■ What to work on:
Only the lines from the one containing "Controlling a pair" to the end of the listing below are wanted, repeated exactly.
** Data excerpts follows **
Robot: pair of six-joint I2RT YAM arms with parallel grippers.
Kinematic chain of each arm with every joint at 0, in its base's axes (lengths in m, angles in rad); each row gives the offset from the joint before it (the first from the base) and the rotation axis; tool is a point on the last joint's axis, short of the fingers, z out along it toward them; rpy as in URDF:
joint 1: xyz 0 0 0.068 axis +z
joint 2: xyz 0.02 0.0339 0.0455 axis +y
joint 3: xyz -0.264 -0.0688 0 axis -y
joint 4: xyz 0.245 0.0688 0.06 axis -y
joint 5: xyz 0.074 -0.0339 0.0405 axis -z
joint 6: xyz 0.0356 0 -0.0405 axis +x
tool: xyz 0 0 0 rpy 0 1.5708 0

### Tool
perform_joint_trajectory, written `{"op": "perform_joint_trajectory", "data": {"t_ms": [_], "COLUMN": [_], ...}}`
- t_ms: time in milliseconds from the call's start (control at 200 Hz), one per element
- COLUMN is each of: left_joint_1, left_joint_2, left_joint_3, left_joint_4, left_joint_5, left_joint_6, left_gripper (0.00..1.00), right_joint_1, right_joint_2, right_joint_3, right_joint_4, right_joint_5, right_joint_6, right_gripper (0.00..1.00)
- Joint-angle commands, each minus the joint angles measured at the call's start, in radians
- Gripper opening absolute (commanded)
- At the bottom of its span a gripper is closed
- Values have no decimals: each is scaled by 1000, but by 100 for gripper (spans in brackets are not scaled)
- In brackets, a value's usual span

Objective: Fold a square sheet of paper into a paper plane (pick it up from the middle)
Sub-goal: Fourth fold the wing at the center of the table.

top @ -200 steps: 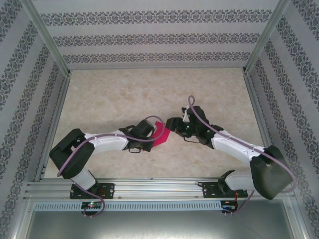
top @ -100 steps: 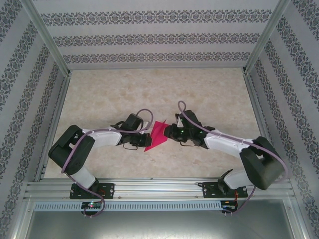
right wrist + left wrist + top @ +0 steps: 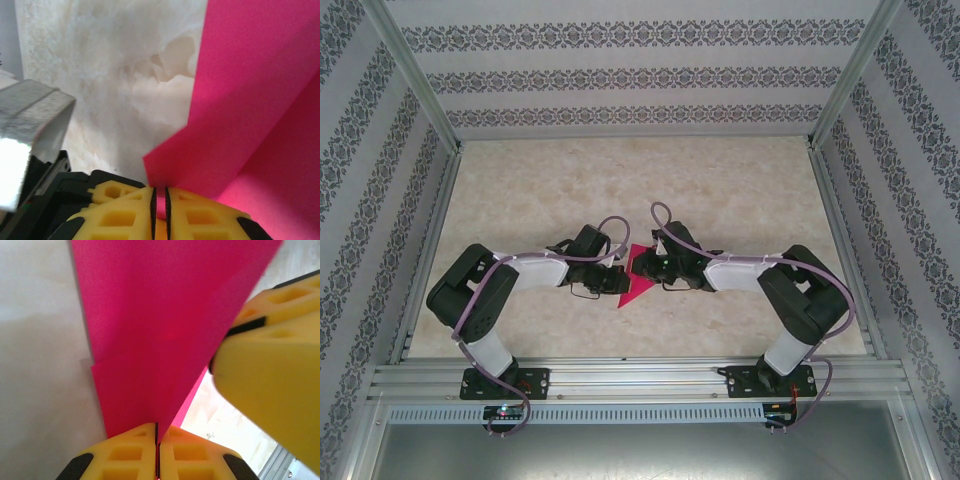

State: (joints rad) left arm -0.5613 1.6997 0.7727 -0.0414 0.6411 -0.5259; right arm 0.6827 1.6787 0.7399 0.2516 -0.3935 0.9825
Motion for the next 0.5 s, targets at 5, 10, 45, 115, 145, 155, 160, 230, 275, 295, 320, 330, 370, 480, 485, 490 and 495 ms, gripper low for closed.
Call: {"op": "perform_joint_trajectory", "data": {"t_ms": [5,10,45,115,145,155,160,230,275,295,320,330,370,480,485,490,495], "left_joint_1": [27,28,32,38,41,43,44,52,56,58,60,61,63,64,64,64,64], "left_joint_2": [22,24,26,29,32,32,32,38,44,46,50,52,63,71,71,72,72], "left_joint_3": [20,20,18,11,7,7,7,2,3,4,7,9,19,30,30,30,32], "left_joint_4": [-26,-25,-20,-10,-9,-8,-8,8,16,16,13,13,8,3,3,4,3], "left_joint_5": [52,53,61,65,68,69,70,92,111,118,127,132,152,172,173,174,175], "left_joint_6": [-20,-21,-24,-34,-38,-39,-40,-49,-52,-52,-51,-49,-44,-47,-47,-48,-48], "left_gripper": [10,10,10,10,9,10,10,10,9,9,9,9,9,9,9,9,9], "right_joint_1": [-10,-11,-14,-22,-26,-26,-26,-33,-35,-37,-39,-39,-40,-40,-40,-40,-40], "right_joint_2": [28,29,34,39,41,41,41,41,43,44,46,47,47,39,38,38,39], "right_joint_3": [17,16,14,11,6,5,4,-2,-5,-5,-5,-5,-4,-7,-8,-7,-7], "right_joint_4": [46,47,50,56,62,63,64,66,67,67,67,68,68,63,63,62,62], "right_joint_5": [8,8,10,10,11,11,11,10,8,7,3,0,-6,-2,0,-1,-1], "right_joint_6": [24,24,25,25,29,30,30,29,28,28,27,28,28,27,27,26,25], "right_gripper": [16,16,16,16,16,16,16,16,16,16,16,16,16,17,17,17,17]}}
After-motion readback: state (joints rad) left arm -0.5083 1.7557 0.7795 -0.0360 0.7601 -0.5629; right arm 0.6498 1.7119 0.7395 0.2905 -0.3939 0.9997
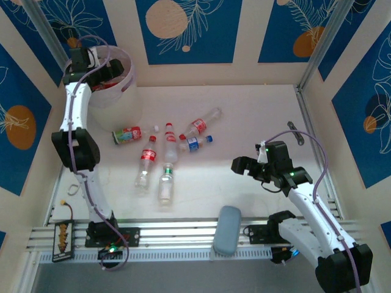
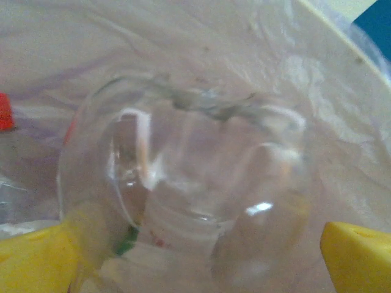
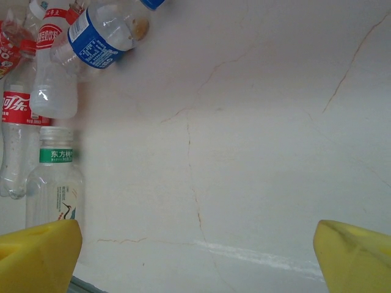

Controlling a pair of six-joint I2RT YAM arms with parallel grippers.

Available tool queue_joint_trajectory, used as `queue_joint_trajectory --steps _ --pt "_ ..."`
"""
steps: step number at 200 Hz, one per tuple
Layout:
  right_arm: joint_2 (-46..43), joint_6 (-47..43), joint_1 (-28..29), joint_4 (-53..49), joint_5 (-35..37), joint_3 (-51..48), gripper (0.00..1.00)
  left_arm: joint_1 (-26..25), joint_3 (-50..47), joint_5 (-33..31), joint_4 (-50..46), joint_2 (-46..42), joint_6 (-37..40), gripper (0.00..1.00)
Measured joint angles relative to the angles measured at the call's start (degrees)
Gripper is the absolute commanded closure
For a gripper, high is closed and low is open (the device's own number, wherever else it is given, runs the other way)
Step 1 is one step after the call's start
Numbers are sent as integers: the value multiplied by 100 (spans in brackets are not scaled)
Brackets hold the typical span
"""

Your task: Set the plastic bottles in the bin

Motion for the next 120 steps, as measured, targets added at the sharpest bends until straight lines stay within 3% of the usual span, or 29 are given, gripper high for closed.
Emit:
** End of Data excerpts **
■ Exercise output:
Controlling a pair of six-joint I2RT YAM arms with parallel grippers.

Available tool queue_joint_trajectory, used as `queue_joint_trajectory --steps _ --pt "_ ..."`
"""
steps: step number at 200 Hz, one per tuple
Layout:
  right_arm: joint_2 (-46..43), joint_6 (-47..43), joint_1 (-28..29), joint_4 (-53..49), joint_5 (-35..37), joint_3 (-51..48), gripper (0.00..1.00)
  left_arm: joint_1 (-26..25), joint_3 (-50..47), joint_5 (-33..31), joint_4 (-50..46), joint_2 (-46..42), joint_6 (-37..40), gripper (0.00..1.00)
Measured joint angles relative to the angles measured at the call's start (degrees)
Gripper is the absolute commanded closure
For a gripper, high is closed and low is open (the device's own number, wherever else it is given, runs the other way)
Step 1 is one step after the call's start
Numbers are sent as integers: the value multiplied by 100 (spans in brackets are not scaled)
Brackets hold the typical span
"""

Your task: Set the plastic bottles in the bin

Motion for the next 120 steps, as measured, targets added at the sharpest bends until straight lines stay within 3% of the usual span, or 29 are given, gripper high for closed.
Emit:

This output is now finished.